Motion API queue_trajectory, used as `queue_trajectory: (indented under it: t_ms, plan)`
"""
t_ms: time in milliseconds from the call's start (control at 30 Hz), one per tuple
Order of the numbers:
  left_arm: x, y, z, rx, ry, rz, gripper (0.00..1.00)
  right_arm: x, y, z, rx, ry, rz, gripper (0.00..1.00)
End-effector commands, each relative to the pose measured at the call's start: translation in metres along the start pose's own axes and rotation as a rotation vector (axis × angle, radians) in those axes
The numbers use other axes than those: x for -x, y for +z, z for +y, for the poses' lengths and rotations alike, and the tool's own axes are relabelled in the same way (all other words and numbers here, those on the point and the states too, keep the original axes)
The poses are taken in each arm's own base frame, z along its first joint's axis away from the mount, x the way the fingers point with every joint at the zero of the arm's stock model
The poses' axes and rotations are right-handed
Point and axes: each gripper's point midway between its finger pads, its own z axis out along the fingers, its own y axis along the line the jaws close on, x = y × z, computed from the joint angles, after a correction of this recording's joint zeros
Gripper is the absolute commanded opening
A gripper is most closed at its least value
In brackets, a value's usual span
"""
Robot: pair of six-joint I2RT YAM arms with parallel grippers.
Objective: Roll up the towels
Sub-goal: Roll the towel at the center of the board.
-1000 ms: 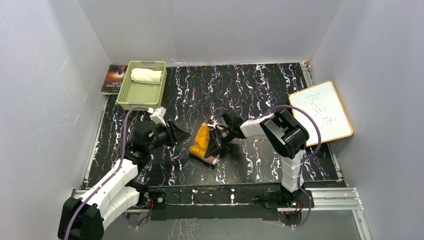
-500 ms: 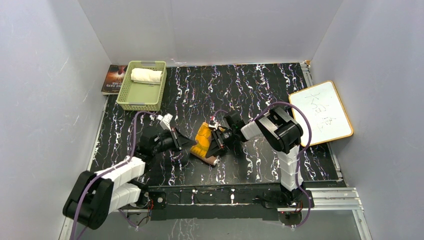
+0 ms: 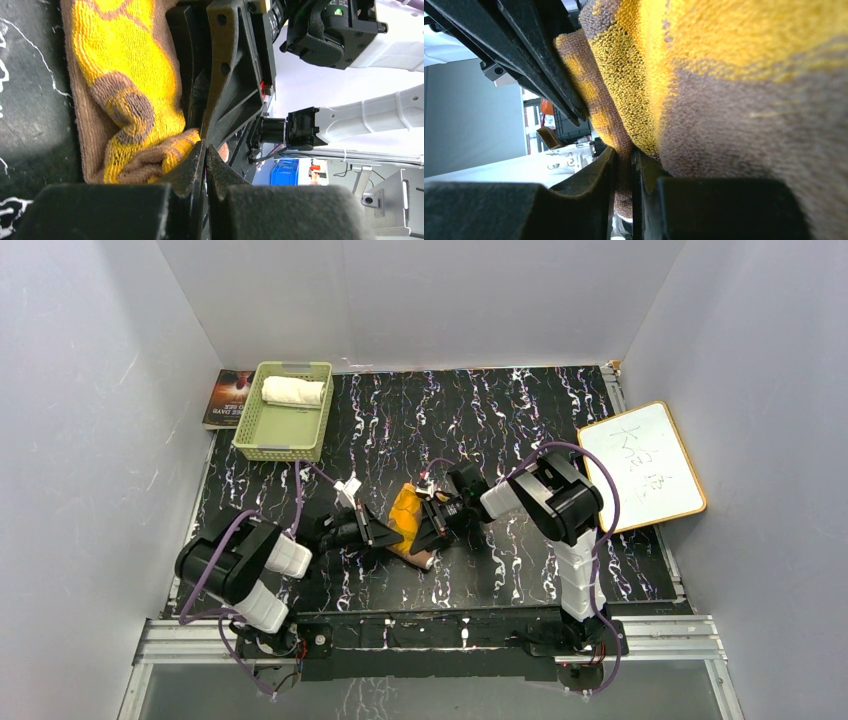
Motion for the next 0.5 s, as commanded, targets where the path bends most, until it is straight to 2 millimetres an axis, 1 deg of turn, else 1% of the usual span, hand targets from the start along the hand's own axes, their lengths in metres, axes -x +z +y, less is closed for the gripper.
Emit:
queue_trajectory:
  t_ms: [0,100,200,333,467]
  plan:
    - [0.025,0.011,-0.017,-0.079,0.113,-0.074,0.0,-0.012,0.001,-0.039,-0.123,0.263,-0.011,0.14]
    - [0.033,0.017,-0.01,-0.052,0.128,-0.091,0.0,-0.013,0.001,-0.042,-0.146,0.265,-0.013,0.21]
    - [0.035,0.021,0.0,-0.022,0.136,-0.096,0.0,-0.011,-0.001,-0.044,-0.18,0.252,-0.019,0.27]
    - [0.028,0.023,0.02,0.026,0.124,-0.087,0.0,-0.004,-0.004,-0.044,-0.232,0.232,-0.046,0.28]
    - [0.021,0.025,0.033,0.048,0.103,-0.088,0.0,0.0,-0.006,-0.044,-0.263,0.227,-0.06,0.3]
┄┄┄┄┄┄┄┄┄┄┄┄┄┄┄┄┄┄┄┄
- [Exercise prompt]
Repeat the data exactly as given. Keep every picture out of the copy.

- [Answer space]
Motion API queue_trajectory, used as `queue_trajectory: (indented under it: t_ms, plan)`
"""
t_ms: time in milliseconds from the call's start (control at 30 Hz), one per tuple
Order of the numbers:
  left_arm: x, y, z, rx, ry, rz, gripper (0.00..1.00)
  right_arm: x, y, z, rx, ry, rz, gripper (0.00..1.00)
End-effector commands, each relative to the pose measured at the call's start: translation in metres along the start pose's own axes and rotation as a rotation vector (axis × angle, radians) in those axes
The numbers use other axes than those: x for -x, y for +z, z for +y, for the poses' lengths and rotations alike, and the tool's own axes are relabelled in the same way (all other words and numbers here, those on the point and the states too, keep the original axes)
The poses are taken in each arm's own base frame, z along its first joint's axis away from the mount, x the way the fingers point with every joint at the zero of the arm's stock model
The poses' axes and rotations are right-handed
Point and axes: each gripper's point midway between its finger pads, its own z axis out along the fingers, its own y axis along the line the jaws close on, x = y × z, computed from the joint angles, after a correction of this recording's joint zeros
Gripper is the absolute commanded opening
A gripper is most closed at its least value
In brackets, a value's usual span
"""
Robot: pair of six-joint I2RT YAM arms with parallel grippers.
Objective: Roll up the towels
Sub-goal: Roll the towel at the center of the board.
-1000 ms: 
-500 ms: 
+0 ms: 
Motion for the next 0.5 s, as commanded, targets where the path bends most, until it is straight to 2 millimetres an axis, 1 deg of turn, else 1% of the usual span, hand targets from the start along the hand's own axes, their lengths in metres, axes -x +z +y, less is closed for the gripper.
Emit:
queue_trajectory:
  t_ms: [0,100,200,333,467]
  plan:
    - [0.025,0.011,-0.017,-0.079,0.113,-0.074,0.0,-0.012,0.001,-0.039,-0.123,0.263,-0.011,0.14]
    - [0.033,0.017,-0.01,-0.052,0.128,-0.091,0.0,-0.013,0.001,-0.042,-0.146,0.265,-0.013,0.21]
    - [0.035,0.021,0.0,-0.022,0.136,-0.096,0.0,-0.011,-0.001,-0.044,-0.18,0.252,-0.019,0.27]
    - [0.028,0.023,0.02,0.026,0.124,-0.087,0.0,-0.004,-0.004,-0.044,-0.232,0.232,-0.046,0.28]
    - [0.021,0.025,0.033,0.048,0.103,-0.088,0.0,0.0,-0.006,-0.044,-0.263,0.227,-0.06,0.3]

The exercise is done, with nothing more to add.